Ali Aghababaei Harandi

 

This thesis addresses a central challenge in modern deep learning: as models grow more capable, their dependence on massive computational resources and large annotated datasets makes them expensive to train and difficult to deploy in practice. This creates two distinct but related bottlenecks. On the one hand, the size of over-parameterized models leads to high memory usage and latency during inference. On the other hand, the constant need for human-labeled data remains a major limitation for building scalable systems. Rather than addressing hardware constraints and data limitations as separate problems, this work develops a unified approach to resource-efficient deep learning, arguing that practical artificial intelligence requires joint progress in both model compression and data-efficient learning.

 

To tackle the hardware bottleneck, we introduce RENE, a rank-adaptive tensor decomposition framework designed to compress pre-trained neural networks. RENE overcomes the challenge of manual tensor rank selection by treating it as a continuous, task-aware optimization process directly within the network's computational graph. Instead of relying on manual tuning or fixed constraints, the algorithm dynamically allocates its rank budget, preserving critical information in sensitive layers while compressing less critical components.
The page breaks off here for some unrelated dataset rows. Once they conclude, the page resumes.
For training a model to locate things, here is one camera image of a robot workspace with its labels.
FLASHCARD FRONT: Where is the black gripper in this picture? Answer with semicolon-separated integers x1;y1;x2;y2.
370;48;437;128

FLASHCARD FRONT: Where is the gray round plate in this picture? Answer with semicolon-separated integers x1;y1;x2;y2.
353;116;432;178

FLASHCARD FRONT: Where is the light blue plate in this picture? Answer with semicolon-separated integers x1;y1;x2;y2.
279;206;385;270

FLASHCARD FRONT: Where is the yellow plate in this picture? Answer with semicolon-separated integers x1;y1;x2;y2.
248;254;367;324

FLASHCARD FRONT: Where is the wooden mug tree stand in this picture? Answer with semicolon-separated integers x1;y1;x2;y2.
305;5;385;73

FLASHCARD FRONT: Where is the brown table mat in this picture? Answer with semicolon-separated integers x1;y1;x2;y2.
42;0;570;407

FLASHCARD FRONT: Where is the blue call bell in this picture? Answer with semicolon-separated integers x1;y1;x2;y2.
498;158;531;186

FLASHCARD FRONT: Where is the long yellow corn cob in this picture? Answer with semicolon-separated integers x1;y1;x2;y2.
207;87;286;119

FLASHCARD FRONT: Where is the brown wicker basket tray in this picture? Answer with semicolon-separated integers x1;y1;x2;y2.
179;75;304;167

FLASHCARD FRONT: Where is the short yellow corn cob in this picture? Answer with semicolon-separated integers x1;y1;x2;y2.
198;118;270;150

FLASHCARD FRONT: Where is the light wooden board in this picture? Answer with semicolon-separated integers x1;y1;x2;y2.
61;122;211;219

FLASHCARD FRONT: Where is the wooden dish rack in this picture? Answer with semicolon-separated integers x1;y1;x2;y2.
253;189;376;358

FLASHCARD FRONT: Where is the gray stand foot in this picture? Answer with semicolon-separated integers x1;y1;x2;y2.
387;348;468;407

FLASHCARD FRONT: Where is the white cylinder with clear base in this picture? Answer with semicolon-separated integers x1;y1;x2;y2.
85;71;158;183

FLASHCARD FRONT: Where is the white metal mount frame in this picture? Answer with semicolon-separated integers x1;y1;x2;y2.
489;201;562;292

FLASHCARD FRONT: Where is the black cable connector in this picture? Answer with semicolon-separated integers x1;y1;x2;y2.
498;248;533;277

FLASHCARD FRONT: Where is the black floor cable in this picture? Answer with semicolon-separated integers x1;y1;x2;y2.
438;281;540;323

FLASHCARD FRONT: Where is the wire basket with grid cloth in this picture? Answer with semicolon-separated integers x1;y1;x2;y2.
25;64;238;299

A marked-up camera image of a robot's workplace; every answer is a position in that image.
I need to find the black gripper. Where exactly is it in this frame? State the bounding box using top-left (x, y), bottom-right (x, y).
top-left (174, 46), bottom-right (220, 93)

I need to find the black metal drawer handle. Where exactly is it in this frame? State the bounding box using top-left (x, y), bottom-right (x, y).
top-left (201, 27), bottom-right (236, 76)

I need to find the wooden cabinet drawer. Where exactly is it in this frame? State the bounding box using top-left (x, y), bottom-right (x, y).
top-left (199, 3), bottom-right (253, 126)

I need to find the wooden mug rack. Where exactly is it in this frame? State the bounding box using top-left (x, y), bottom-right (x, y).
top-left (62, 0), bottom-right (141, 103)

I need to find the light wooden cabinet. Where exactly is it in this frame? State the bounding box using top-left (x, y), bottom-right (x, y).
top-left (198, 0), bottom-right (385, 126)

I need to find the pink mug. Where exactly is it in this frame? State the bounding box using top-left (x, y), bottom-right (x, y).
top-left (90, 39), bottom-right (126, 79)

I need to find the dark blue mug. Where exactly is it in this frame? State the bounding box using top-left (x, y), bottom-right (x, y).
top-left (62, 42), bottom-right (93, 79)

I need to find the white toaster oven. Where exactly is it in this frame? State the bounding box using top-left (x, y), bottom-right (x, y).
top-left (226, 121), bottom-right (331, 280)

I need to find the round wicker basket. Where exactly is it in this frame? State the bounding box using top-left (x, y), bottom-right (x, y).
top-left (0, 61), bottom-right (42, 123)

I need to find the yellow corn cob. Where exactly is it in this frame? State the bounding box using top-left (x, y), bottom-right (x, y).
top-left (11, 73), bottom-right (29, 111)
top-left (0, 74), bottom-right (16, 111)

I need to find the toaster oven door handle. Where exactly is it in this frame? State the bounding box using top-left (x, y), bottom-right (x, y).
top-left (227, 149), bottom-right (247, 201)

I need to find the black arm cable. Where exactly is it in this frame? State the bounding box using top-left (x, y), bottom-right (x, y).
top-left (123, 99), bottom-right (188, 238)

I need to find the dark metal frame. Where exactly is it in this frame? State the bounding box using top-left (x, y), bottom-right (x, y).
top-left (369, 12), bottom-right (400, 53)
Evaluated across both convolutional and transformer architectures, our model achieves a strong trade-off between compression rate and accuracy, demonstrating that theoretical reductions in parameters and FLOPs can successfully yield real inference speedups on edge devices.

 

To overcome the data supervision bottleneck, we present JEPAMatch, a semi-supervised learning framework that merges adaptive pseudo-labeling with geometric representation learning. To mitigate confirmation bias in standard self-training, JEPAMatch decouples discrete classification from the continuous geometric structure of the latent space. By combining Joint-Embedding Predictive Architectures (JEPA) with adaptive curriculum thresholding, the framework improves class balance and accelerates convergence, especially when labeled data is scarce. Beyond empirical results, this work explores the theoretical dynamics of self-training, suggesting that bounding the mutual information between consecutive training steps can promote convergence and act as a stabilizing mechanism.

 

By bridging formal theoretical analysis with practical algorithms, we show that adaptive, compact, and data-efficient strategies can preserve high performance while significantly accelerating convergence and inference speed. Ultimately, this work demonstrates that reducing computational costs and the dependence on human annotation is essential for making the next generation of deep learning algorithms more affordable and widely accessible.